Ah, la BNF... Tout un poème. Lorsque plus jeune, et donc plus innocente, Pétronille fréquentait les bibliothèques municipales et archives départementales (peuplées de grands-mères généalogistes qui aimaient à se retrouver pour commenter à voix haute les problèmes d'infertilité de leur gendre et les pustules de la voisine), elle aimait à rêver qu'un jour elle aussi, elle travaillerait sous la lumière douceâtre des lampes vertes, dans le confort et les odeurs de cuir.

Mais la BNF, ça se mérite, lecteurs, ça se mérite. Et entre le moment où vous fermez votre porte et celui où vous vous asseyez enfin devant votre livre, il s'en est passé des choses...et du temps !

Mais jugez plutôt. D'abord, la BNF, c'est loin. Vous me direz, c'est relatif, évidemment, mais pour Pétronille, aller à la BNF, ça veut déjà dire se taper 40 mn de métro avec l'ordinateur dans le dos, et avec changements s'il vous plaît, ce qui implique de monter des marches, en descendre d'autres, en remonter, car vos savez bien, lecteurs parisiens, que les escalators dans le métro sont toujours en panne.
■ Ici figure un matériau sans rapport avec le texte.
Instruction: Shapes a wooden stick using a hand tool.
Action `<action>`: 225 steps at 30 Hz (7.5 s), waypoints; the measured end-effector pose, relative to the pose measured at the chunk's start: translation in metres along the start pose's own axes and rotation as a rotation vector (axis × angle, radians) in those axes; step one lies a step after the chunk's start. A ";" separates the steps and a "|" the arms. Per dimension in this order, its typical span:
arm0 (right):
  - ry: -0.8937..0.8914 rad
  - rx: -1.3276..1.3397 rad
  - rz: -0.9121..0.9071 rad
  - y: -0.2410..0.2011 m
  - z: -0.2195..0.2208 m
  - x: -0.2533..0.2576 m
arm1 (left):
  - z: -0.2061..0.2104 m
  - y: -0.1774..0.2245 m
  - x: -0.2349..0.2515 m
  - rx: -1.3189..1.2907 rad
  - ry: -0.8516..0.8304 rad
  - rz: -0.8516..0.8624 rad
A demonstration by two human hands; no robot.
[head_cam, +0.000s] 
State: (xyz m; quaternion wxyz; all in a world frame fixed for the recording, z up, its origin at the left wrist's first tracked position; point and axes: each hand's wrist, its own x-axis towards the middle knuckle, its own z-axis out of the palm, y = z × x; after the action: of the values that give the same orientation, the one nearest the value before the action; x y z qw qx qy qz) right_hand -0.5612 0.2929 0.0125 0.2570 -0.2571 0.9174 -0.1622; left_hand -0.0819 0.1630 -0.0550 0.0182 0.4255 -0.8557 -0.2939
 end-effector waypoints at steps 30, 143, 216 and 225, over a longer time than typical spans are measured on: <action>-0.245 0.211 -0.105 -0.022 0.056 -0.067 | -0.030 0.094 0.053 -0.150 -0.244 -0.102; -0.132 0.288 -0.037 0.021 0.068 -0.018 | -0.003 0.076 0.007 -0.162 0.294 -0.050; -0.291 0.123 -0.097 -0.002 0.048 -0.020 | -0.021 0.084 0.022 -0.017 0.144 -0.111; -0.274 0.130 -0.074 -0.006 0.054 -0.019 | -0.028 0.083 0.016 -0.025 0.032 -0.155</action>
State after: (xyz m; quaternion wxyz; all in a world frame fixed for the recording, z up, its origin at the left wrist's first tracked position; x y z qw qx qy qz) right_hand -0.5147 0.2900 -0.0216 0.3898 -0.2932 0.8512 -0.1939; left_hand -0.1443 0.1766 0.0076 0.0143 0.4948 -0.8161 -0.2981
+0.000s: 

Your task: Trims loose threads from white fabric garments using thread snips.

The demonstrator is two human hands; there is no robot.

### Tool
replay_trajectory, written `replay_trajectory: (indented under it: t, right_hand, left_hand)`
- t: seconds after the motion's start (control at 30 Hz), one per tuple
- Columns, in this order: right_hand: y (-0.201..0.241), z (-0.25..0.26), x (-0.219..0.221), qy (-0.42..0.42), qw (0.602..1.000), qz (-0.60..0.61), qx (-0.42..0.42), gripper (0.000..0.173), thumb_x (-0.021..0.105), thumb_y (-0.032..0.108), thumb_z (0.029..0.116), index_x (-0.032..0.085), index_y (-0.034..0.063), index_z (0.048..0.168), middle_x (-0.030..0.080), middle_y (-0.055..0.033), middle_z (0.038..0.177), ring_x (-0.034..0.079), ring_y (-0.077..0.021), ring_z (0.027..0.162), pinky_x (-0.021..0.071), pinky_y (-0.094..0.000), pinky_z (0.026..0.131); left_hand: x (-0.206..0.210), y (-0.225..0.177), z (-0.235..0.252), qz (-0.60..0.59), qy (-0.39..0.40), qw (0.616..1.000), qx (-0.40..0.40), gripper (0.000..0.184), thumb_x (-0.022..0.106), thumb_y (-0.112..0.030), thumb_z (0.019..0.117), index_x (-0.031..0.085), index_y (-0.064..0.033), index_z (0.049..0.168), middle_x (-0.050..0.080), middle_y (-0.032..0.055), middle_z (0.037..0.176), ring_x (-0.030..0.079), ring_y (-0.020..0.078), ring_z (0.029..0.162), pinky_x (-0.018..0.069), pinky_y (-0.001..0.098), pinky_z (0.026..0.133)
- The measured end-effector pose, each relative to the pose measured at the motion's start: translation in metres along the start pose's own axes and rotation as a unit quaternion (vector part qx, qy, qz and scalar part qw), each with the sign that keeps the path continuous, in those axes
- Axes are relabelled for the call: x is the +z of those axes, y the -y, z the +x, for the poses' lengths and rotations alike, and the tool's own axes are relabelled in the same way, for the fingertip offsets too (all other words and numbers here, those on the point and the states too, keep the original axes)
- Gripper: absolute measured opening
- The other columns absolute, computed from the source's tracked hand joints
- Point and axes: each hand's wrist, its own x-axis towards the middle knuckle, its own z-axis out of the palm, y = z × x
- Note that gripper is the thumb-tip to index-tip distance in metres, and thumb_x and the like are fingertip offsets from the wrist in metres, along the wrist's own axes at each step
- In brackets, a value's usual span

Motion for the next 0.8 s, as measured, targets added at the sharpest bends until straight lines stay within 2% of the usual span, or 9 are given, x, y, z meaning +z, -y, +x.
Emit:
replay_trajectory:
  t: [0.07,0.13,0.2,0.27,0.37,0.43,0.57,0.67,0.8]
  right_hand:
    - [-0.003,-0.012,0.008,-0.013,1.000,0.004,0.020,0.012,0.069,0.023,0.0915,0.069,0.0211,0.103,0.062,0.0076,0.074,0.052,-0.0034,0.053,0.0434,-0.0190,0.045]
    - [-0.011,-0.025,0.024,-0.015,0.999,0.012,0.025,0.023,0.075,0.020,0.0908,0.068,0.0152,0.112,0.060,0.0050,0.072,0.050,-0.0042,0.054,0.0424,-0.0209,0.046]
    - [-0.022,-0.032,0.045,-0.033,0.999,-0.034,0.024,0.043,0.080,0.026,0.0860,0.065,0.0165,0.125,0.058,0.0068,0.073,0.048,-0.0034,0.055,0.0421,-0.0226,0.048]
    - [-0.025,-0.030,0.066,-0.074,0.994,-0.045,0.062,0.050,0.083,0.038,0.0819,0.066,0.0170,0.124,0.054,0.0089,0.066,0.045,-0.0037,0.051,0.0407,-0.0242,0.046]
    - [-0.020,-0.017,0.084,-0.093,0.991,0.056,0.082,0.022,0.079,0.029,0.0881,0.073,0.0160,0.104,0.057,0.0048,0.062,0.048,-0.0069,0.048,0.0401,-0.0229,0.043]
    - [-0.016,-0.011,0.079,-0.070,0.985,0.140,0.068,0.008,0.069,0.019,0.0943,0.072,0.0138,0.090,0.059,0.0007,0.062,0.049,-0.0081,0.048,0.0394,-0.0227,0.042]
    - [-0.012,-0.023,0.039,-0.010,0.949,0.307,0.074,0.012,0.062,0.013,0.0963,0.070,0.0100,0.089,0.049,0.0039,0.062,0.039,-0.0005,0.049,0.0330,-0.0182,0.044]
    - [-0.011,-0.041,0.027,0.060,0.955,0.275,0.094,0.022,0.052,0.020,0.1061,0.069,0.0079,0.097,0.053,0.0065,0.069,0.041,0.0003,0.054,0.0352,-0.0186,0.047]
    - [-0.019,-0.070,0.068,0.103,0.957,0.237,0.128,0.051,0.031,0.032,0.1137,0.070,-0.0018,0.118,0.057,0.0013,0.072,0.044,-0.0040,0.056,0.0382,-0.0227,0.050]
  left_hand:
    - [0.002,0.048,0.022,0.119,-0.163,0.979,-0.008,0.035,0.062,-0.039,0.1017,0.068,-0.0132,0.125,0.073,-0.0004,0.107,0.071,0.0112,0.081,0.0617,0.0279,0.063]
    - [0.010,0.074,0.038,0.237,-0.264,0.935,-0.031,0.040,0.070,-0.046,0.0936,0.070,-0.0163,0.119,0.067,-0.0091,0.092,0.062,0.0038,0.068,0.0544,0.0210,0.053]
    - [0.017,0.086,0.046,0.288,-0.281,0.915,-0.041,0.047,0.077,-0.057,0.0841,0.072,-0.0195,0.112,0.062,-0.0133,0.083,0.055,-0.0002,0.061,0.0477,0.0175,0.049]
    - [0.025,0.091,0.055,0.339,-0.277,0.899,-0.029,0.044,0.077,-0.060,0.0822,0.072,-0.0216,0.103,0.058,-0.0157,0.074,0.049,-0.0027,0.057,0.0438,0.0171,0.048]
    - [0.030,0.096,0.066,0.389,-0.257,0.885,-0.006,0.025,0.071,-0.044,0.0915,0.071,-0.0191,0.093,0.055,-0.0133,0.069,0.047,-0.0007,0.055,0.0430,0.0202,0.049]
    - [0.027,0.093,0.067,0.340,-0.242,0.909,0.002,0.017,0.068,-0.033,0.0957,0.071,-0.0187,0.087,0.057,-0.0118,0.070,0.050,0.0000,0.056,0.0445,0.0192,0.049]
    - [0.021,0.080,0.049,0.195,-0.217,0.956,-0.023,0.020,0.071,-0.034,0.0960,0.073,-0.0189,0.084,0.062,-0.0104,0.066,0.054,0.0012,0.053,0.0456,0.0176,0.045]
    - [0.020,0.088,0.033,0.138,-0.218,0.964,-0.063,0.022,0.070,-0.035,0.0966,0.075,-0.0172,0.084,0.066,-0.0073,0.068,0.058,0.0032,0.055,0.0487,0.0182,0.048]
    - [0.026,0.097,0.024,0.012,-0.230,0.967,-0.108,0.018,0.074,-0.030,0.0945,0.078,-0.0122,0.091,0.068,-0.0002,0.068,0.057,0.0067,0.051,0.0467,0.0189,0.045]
Une fois arrivée à bon port, il y a encore des marches, puisque les 4 tours sont montées sur une estrade en bois, casse-gueule au possible par temps de pluie, rejetant des bouffées d'air chaud en pleine canicule, sans un poil d'ombre ou d'abri. Bref, passons. Essoufflée, mais la cuisse alerte, Pétronille, après tous ces escaliers, redescend ensuite jusqu'à l'entrée, où un monsieur étudie le contenu de son sac et la passe au détecteur de métaux.
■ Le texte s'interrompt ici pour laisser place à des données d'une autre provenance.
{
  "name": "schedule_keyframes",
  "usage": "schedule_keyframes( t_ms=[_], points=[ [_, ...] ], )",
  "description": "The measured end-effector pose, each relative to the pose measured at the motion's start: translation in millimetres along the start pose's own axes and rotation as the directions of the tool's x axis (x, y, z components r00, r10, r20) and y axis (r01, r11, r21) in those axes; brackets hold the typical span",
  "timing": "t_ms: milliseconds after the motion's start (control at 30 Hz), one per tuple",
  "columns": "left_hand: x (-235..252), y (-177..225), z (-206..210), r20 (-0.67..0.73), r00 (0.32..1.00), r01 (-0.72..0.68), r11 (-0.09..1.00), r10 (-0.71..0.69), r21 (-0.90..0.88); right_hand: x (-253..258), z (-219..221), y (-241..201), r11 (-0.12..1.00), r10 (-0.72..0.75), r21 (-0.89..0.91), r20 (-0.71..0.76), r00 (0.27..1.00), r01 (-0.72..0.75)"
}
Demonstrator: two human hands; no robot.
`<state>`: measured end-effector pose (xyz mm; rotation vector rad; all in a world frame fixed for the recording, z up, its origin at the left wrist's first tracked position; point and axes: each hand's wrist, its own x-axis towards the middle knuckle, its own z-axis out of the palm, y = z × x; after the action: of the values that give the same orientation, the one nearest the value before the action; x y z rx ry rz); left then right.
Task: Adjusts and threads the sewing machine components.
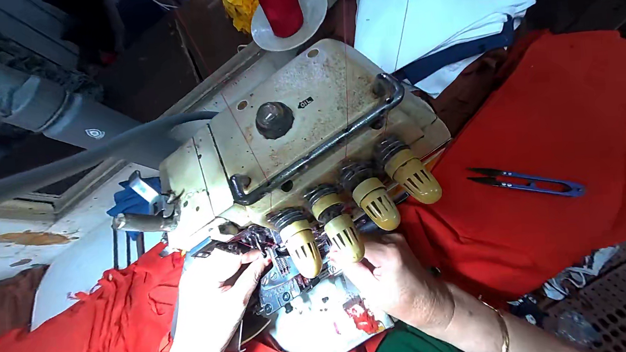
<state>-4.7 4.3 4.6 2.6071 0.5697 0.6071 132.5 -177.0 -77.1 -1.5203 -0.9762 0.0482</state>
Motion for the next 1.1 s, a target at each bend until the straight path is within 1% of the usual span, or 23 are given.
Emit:
schedule_keyframes(
  t_ms=[267,400,633,800,933,1100],
  points=[
    [0.4,-1.0,-0.7,-0.01,1.0,-0.027,0.999,0.027,0.045,-4.1,-0.6,3.3,0.999,0.028,0.019,0.021,0.999,-0.028],
    [0.7,2.5,-0.8,-0.004,1.0,-0.004,0.997,0.004,0.078,-4.3,0.3,4.0,1.0,0.026,0.004,0.019,0.999,-0.026],
    [1.5,-1.2,-3.2,0.017,1.0,0.011,1.0,-0.01,-0.022,-4.0,0.5,5.9,0.999,0.015,-0.033,0.028,0.999,-0.014],
    [0.5,-5.7,-6.5,0.027,1.0,0.006,0.997,-0.004,-0.077,-4.1,0.0,7.2,0.999,0.033,-0.013,0.036,0.999,-0.033],
    [1.1,-6.3,-6.9,0.031,0.999,-0.012,0.999,0.014,-0.048,-4.7,-0.6,8.2,0.999,0.044,-0.006,0.048,0.998,-0.043],
    [0.9,-4.2,-5.6,0.029,1.0,-0.003,1.0,0.004,-0.023,-5.3,0.0,8.2,0.999,0.045,-0.003,0.062,0.997,-0.045]
  ],
)
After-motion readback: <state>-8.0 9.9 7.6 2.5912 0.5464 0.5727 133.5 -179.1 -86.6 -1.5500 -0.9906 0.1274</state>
Vous la croyez arrivée ? Que nenni ! Il faut encore laisser son sac au vestiaire, et mettre ses affaires essentielles dans un sac en plastique transparent, qui montre à tous vos vieux mouchoirs en papier et autres stylos rognés.

C'est le moment d'aller retrouver la place que Pétronille a préalablement réservée, des jours à l'avance, sur internet. Il faut pour cela passer un premier tourniquet en y insérant la carte de lecteur. Puis pousser une lourde porte métallique qui ouvre sur un sas, tirer une seconde porte (et se déboîter l'épaule au passage), pour se retrouver dans un paradis de béton et de lumière artificielle, muni d'un escalator qui vous fait descendre dans les entrailles de la bête...et encore un second escalator, un second tourniquet, un troisième tourniquet, une autre porte à pousser, un nouveau sas, une autre porte à tirer (qui achève définitivement votre épaule). Après tout ça, il faut reprendre et son souffle, et sa contenance, prendre vite fait un rendez-vous chez le kiné pour son épaule, et traverser les couloirs à la recherche de sa salle.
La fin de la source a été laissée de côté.